So I take back everything I wrote in my previous blog (save the bit about my passover post, it's still coming, very late, I just gotta make it sound right).
Today at work (internship) I was given a free pass to see Akeela and the Bee at the Tribeca Film Festival tonight (it officially opens in two days). I can't go (gonna get a few drinks with some pals instead), but I'm sure I can find someone to give the ticket too.
In addition, tommorrow night I am going to see a short film program for free to cover it for my boss (as in write an analysis of the shorts and report back the filmmakers and shorts worth following up on).
I've gotta admit, that's pretty cool.
Now if only I could find a job that would pay me for this kinda stuff I'd be set.
At my internship there are the cool jobs I have to do, and the much less cool jobs.

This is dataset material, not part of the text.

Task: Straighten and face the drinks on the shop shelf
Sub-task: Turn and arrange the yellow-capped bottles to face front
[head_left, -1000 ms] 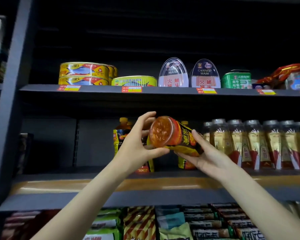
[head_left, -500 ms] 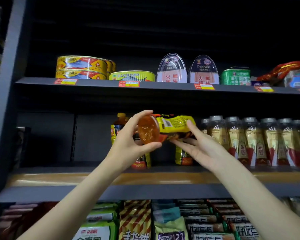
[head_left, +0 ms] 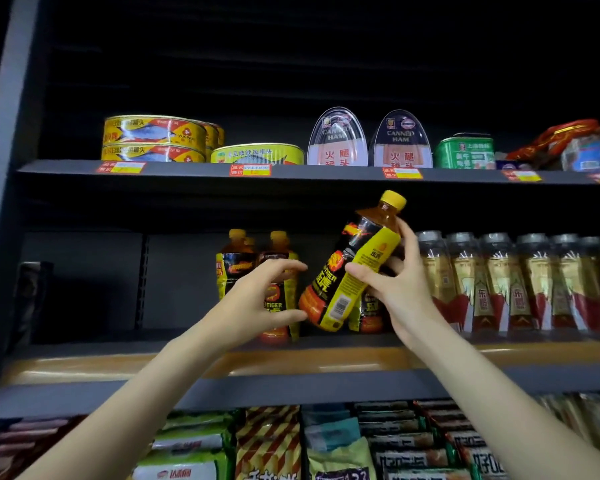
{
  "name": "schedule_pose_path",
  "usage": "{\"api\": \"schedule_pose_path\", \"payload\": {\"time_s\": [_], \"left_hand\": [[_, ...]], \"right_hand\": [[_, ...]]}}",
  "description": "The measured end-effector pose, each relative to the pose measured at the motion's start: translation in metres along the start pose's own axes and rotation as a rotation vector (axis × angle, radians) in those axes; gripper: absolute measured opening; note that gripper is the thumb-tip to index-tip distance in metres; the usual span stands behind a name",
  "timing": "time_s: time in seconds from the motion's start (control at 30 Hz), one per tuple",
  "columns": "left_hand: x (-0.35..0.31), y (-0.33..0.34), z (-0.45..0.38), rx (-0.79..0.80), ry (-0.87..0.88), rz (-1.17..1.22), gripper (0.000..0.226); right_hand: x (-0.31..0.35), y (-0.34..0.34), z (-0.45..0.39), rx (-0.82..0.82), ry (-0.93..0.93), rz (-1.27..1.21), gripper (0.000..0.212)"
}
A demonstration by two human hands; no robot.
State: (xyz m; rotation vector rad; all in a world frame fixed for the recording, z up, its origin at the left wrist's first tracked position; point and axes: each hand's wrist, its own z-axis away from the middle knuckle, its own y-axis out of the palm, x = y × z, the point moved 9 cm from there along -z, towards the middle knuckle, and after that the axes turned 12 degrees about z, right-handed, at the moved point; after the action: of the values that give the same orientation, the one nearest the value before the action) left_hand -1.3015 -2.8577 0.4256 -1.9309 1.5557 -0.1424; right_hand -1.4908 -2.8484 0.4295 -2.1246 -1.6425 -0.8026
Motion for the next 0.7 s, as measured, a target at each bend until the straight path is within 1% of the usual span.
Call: {"api": "schedule_pose_path", "payload": {"time_s": [0.13, 0.23, 0.3, 0.37, 0.47, 0.5, 0.6, 0.7], "left_hand": [[0.005, -0.001, -0.004, -0.044, -0.015, -0.026, 0.054], [0.007, -0.006, -0.005, -0.093, -0.016, -0.089, 0.049], [0.007, -0.008, -0.003, -0.116, -0.022, -0.071, 0.046], [0.008, -0.009, -0.003, -0.135, -0.047, 0.062, 0.047], [0.003, -0.010, -0.004, -0.192, -0.086, 0.441, 0.061], [-0.002, -0.010, -0.006, -0.204, -0.078, 0.522, 0.063], [-0.019, -0.003, -0.013, -0.198, -0.031, 0.607, 0.052], [-0.022, -0.004, -0.018, -0.231, -0.021, 0.662, 0.034]], "right_hand": [[0.011, 0.000, 0.002, 0.012, -0.153, 0.170, 0.084], [0.030, 0.005, 0.006, 0.018, -0.369, 0.483, 0.089], [0.035, 0.008, 0.011, 0.008, -0.465, 0.658, 0.092], [0.037, 0.011, 0.015, 0.007, -0.563, 0.761, 0.092], [0.038, 0.014, 0.022, -0.003, -0.693, 0.884, 0.090], [0.039, 0.016, 0.023, -0.011, -0.730, 0.911, 0.091], [0.043, 0.019, 0.025, -0.026, -0.794, 0.948, 0.088], [0.041, 0.018, 0.017, 0.045, -0.702, 0.883, 0.088]]}}
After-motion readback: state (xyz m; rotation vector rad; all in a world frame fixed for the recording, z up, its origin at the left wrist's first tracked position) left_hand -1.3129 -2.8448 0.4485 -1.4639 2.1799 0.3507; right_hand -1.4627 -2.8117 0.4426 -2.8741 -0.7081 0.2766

The cool jobs aren't really that cool, just by comparison they are cool. For instasnce, calling up agents to see which famous actor, actress, director, or writer is available for a certian project and when they are available. Or reading a book, comic book, screenplay, or what have you and writing up some coverage for the boss. And even compiling lists of older movies with similar themes and plots as ones currently in development.
Jobs that aren't so cool involve the making of the coffee, compiling master lists of actors, writers, and directors, photocopying screenplays, and especially photocopying novels.
The problem being, I'm pretty good at the not so cool stuff. I know how to use excell pretty well, I actually make coffee professionally (well if you consider starbucks professional), and for some reason, I am the fastest photocopier - especially when it comes to novels. You see, when copying screenplays, plays, teleplays, or manuscripts, those just get fed quickly into the machine. Novels, published novels to be precise, come bound so one can't just feed it into the machine, one must go page by page, flipping through the book, to make a copy. I seem to be able to do this faster than my fellow interns. Not that much faster, but enough that I wind up the one doing it to save time.
The down side, not only do I hate the monotony of the photocopy machine, but when I'm out making copies, my fellow interns get to do the cool stuff (comparitivly anyway). Thus, I am penalized (of sorts) for being good at my job.
It's a really lame thing to complain about, especially as I like my fellow interns and wouldn't want them labouring away in the dark recess where the copy machine lies. But it's a pain and I'm in a complaining mood. So there.
My passover post (which I have been working on, put far more time and effort into a blog post than probably healthy) will drop sometime early next week, after the craziness that is passover has, er.. passed.
Not to make thousands of unemployed and homeless peoples problems seem insignifigant but there is something depressing when doing ones taxes and realizing how little money one (me) actually made last year.
There are some strange thoughts that pass through one's head. For instance, I like cheese. It isn't so strange but it is true. I am lactose intolerant but I adore cheese. Not all cheese mind you, the gooier stinkier cheeses I tend to stay away from; and though I do like the ease of American cheese, I prefer my cheeses to be far less chemically processed and treated. Give me a really bold sharp Cheddar, or some fresh Mozzarella, or maybe some Havarti with dill, Munster, or a good smoked cheese and you'll see me happy. I can't ever eat too much of it lest I spend the rest of my day in the WC (as the British say, or at least that's what I've been led to believe); so just like everything else that's good in life I must take it in moderation.
Moderation I've been told is the best philosophy (Epicurus, what a sage you were). Unfortunately moderation is a difficult when discussing infatuation. In fact, moderation only makes things that much worse.
Once again, I am no pedophile. I do not lust after prepubescent girls. I don't in fact lust (a term I'm not so much a fan of to begin with as it makes the forgone conclusion that I am lusting after someone, and it really isn't lust, but I'll get to that in a moment) after some post-pubescent girls - the "girls" part being the operative word, not the "post-pubescent". I don't tend to imply I lust after boys only because I don't. I tend to go for females my own age, and if I think I'm too old to be called a "boy" then those my age shouldn't be called girls anymore. But as you are about to read, this is all irrelevant (quite unfortunately).
I have found myself more and more infatuated (not lusting or lustful, it really isn't a sex thing) with an 18 year old girl (see told you I'm not a pedophile, at least not technically - that is I'm not opposed to it, but the infatuation is not wholly based on aesthetics). It's getting quite bad really. Just her presence in the same room as me actually brightens my mood significantly. She is a friend, and though I am not a huggy person by nature, (I'm just not) holding her in my arms - in a hug as friends do (my New York friends are all huggy people - her included) - I realize I would follow her to the ends of the earth if she just happened to be going in that direction.
But I refuse to be that skeezy older guy who dates girls too young for him. Instead I'm going to keep on pretending I don't feel the way I do, because as I understand it, not having too much knowledge in the field of psychology, denial is a perfectly healthy way to deal with any situation.